A team of 14 quantum physicists and biophysicists at the Delft University of Technology have set out to find a transduction system to send and receive quantum information across a broad range of frequencies. This system would allow for a standardized way of connecting quantum devices and sharing information between them.
“We have no general bridge to transfer quantum information from qubits or quantum sensors to the telecommunication fabric that is surrounding the planet. Current computers generate information at a frequency of a few gigahertz, while telecom signals are vibrating a thousand times faster; at hundreds of terahertz. However, qubits operate at relatively specific frequencies of five to ten gigahertz.
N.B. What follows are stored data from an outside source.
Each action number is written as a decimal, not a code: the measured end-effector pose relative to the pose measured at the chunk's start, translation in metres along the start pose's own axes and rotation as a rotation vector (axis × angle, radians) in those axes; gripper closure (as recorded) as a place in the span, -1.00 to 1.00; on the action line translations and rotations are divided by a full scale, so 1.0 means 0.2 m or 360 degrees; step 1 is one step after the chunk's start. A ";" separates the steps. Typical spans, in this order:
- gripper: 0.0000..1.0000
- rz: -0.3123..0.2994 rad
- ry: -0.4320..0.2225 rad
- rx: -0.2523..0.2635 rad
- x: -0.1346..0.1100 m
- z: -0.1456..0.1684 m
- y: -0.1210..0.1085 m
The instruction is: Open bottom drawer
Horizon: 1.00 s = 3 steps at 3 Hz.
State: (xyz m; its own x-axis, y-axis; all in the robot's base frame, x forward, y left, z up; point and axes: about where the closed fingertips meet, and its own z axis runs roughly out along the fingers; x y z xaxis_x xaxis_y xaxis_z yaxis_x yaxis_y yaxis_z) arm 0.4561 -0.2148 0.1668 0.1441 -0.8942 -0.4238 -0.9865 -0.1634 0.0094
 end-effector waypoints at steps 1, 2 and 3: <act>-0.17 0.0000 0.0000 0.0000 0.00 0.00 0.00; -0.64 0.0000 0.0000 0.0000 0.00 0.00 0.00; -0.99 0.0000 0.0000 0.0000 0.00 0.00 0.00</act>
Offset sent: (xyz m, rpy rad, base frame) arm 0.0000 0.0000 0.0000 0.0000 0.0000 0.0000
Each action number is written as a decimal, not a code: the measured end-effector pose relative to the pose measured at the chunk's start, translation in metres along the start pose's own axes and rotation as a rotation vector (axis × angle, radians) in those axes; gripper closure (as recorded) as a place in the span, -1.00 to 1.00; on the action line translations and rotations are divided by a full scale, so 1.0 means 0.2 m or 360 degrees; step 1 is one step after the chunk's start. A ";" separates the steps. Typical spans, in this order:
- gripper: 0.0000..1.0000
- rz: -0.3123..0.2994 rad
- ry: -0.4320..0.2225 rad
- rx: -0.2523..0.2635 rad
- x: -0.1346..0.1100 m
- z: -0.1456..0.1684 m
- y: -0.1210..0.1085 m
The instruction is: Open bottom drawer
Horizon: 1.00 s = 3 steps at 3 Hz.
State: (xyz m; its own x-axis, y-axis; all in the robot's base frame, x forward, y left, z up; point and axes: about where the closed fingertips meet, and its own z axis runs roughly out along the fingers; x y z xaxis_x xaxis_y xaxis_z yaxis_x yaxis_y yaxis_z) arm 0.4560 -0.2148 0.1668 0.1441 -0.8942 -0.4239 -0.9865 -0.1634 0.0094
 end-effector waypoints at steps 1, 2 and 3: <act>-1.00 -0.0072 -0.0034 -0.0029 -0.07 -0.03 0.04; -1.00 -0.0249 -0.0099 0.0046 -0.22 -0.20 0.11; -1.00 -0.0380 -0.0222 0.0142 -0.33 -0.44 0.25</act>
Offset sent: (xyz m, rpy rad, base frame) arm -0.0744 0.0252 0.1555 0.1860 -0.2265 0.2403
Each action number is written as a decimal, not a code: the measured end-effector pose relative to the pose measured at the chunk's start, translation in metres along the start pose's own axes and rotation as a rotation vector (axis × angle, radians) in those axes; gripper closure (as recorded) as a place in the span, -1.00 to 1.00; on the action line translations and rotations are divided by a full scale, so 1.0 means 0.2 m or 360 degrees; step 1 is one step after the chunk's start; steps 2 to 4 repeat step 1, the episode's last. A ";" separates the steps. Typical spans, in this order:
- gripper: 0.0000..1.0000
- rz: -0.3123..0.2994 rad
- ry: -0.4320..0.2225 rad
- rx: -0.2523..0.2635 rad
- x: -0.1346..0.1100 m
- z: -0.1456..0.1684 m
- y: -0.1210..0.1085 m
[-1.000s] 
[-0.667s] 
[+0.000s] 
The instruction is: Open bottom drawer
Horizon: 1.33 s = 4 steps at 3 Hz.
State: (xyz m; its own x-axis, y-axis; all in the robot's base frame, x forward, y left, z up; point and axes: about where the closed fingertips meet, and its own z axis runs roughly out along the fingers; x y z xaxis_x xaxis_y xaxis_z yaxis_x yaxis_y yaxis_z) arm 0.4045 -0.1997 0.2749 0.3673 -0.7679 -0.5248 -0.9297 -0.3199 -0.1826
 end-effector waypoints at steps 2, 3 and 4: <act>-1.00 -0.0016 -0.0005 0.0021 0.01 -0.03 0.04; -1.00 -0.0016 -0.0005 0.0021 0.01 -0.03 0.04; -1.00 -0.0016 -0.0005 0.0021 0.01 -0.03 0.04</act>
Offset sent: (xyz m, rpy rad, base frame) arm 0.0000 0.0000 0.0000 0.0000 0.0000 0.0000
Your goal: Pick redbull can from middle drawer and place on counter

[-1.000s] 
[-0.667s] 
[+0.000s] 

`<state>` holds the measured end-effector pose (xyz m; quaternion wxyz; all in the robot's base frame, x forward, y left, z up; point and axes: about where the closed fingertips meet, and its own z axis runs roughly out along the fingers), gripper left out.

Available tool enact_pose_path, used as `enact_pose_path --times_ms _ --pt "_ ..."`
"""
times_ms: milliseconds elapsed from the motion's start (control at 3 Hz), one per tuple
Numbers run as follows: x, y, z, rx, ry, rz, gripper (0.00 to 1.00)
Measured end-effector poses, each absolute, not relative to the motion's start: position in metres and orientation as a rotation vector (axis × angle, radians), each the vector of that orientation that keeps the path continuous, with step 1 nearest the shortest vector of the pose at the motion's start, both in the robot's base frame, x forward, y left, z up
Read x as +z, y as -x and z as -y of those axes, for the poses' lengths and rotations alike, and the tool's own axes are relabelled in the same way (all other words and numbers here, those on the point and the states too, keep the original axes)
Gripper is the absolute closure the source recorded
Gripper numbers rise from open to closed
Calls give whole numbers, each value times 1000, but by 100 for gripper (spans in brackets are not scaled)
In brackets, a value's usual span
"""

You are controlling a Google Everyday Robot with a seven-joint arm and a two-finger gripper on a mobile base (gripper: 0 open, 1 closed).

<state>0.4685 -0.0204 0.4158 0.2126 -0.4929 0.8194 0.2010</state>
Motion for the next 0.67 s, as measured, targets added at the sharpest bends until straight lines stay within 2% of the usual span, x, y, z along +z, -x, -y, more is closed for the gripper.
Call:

That means we need to find a bridge from the qubit range of a few gigahertz up to the telecom range of hundreds of gigahertz,” explains project coordinator Mazhar Ali.
Key challenge when using existing communication infrastructure for quantum communication, is to preserve quantum mechanical information while sharing the signal. “What we’d love to do is use the same forms of communication that we have while preserving quantum particle and phase information for a broad range of frequencies,” Ali adds.
The team is eyeing certain materials that are capable of quantum transitions in the desired energy ranges. It’s also taking a good look at the human, which features all sorts transducer molecules, which relay light signals to the brain. Their operating principle could work for quantum communication as well.